Oppitz M, Busch C, Schriek G, Just L, Metzger M, Drews U Institute of Anatomy, Department of Experimental Embryology, University of Tübingen, Österbergstr. 3, 72074 Tübingen, Germany Melanocytes originate from the neural crest. In the basal layer of the epidermis the melanocyte precursor cells form an adult stem cell population from which skin melanomas may arise. We asked whether the migratory behaviour during invasive growth of melanoma cells was the same as during embryonic neural crest cell migration. To test the hypothesis we transplanted mouse melanoma B16-F1 cells transfected with VASP-GFP construct into the neural tube of the 2 day chick embryo. Migration of melanoma cells was followed with live fluorescence microscopy and characterised in serial paraffin sections by immunohistochemistry with HMB-45 as marker for melanoma cells, the neural crest cell specific antibody HNK-1, and by in situ hybridization for mouse specific repetitive genomic sequence mL1. Apoptosis of melanoma cells was assessed with anti-caspase 3 immunohistochemistry and TUNEL staining. The migration pattern of B16-F1 cells was compared with the pattern of chick neural crest cells in whole mounts stained with HNK-1.

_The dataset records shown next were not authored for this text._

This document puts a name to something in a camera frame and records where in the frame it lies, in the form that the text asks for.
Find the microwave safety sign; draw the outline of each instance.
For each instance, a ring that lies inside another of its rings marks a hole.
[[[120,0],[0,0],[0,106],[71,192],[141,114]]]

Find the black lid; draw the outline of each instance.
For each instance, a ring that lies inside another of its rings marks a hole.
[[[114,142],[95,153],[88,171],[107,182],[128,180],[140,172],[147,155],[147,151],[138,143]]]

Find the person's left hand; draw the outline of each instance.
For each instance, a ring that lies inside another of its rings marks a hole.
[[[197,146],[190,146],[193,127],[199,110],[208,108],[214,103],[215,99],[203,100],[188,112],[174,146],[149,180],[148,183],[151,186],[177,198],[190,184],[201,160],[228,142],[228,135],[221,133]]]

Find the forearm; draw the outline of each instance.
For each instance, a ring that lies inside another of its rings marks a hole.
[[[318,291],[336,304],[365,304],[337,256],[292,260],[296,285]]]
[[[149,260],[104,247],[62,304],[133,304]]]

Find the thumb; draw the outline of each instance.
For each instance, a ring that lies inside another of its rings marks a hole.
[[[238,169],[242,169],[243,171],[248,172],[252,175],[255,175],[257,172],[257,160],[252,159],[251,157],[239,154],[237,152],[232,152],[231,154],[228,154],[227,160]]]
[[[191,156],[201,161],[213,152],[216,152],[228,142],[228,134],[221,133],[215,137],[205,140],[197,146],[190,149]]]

12 h after injection of a cell suspension into the trunk neural tube the melanoma cells formed clusters at the levels of the intersegmental clefts between somites. 2 days after injection melanoma cells were identified in the medial neural crest pathway, in particular in the sympathetic trunk ganglia. 4 days after transplantation melanoma cells were found among the chick melanocyte precursor cells above the neural tube (“staging area”). In the periphery of the embryo only some apoptotic mouse melanoma cells were encountered. While melanoma cells injected in the neural tube finally underwent apoptosis, melanoma cells transplanted in the eye cup formed melanomas.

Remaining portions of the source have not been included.